This subject use complex brain network, study of scalp acupuncture treatment of stroke hemiplegia with fMRI, so can explore acupuncture-specific affecting brain activation functional areas, can be proved efficacy mechanism of the traditional chinese medicine therapy's Scalp acupuncture and overall regulation effect of the hub. Also, study of residual brain tissue remodeling and functional compensatory pathway accurately prove mechanism of recovering motorfunction after stroke hemiplegia. Using of modern medical theory, Information Processing Technology and the theory of tradit ional Chinese medicine, Mul t idiscipl inary concept. In this study, a preliminary exploration Chinese medicine acupuncture own peculiarity, also can take generally recognized innovative research and evaluat ion methods of this research's area. Using complex brain network technology, analyze the effects of scalp acupuncture on the image data.

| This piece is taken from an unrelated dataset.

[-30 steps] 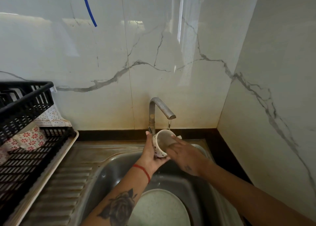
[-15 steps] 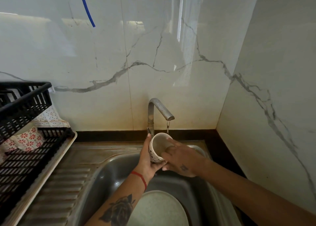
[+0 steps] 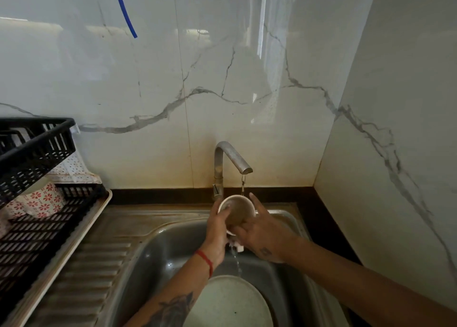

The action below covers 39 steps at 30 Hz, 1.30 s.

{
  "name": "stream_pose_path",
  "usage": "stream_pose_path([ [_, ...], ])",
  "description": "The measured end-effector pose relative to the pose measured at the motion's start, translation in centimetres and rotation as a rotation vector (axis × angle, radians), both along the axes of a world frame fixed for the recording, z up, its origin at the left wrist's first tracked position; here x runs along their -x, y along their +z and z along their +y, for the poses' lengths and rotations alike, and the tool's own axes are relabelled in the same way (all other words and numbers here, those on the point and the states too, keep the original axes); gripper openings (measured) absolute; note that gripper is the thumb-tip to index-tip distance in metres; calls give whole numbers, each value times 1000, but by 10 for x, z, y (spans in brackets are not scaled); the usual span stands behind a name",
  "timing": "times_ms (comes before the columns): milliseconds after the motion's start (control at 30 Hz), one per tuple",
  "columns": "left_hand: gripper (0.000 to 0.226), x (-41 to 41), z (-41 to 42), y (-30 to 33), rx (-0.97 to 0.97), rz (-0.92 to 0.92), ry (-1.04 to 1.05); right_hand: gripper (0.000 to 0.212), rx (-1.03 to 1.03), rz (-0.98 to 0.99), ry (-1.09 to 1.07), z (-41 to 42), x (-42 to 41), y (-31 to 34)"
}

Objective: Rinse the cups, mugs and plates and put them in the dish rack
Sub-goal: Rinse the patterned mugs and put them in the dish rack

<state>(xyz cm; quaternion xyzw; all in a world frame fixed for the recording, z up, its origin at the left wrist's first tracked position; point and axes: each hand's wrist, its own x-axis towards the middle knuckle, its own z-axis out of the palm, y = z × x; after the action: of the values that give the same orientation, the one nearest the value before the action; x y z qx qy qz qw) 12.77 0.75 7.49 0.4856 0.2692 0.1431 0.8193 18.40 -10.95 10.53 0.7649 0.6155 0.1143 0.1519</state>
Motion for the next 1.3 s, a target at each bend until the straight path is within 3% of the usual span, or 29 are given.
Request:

     The study intervenes the participants with scalp acupuncture and applies fMRI.
     Objective:Using brain network, part of the two groups, gather resting-state data, analysis connectioning node of motor functioning area and time correlation between the various functional areas. Also using causal model approach, analysis interaction between the brain regions of motor function, thereby, reveal possible mechanisms that reorganization of patients with hemiplegia's motor funct ion and brain remodel ing. Compara t i ve analysis for two groups of data. The study with scalp acupuncture complex brain network technology and the role of scalp acupuncture on brain functional networks sites. Further study the complex brain network in a pilot study of acupuncture methodological issues.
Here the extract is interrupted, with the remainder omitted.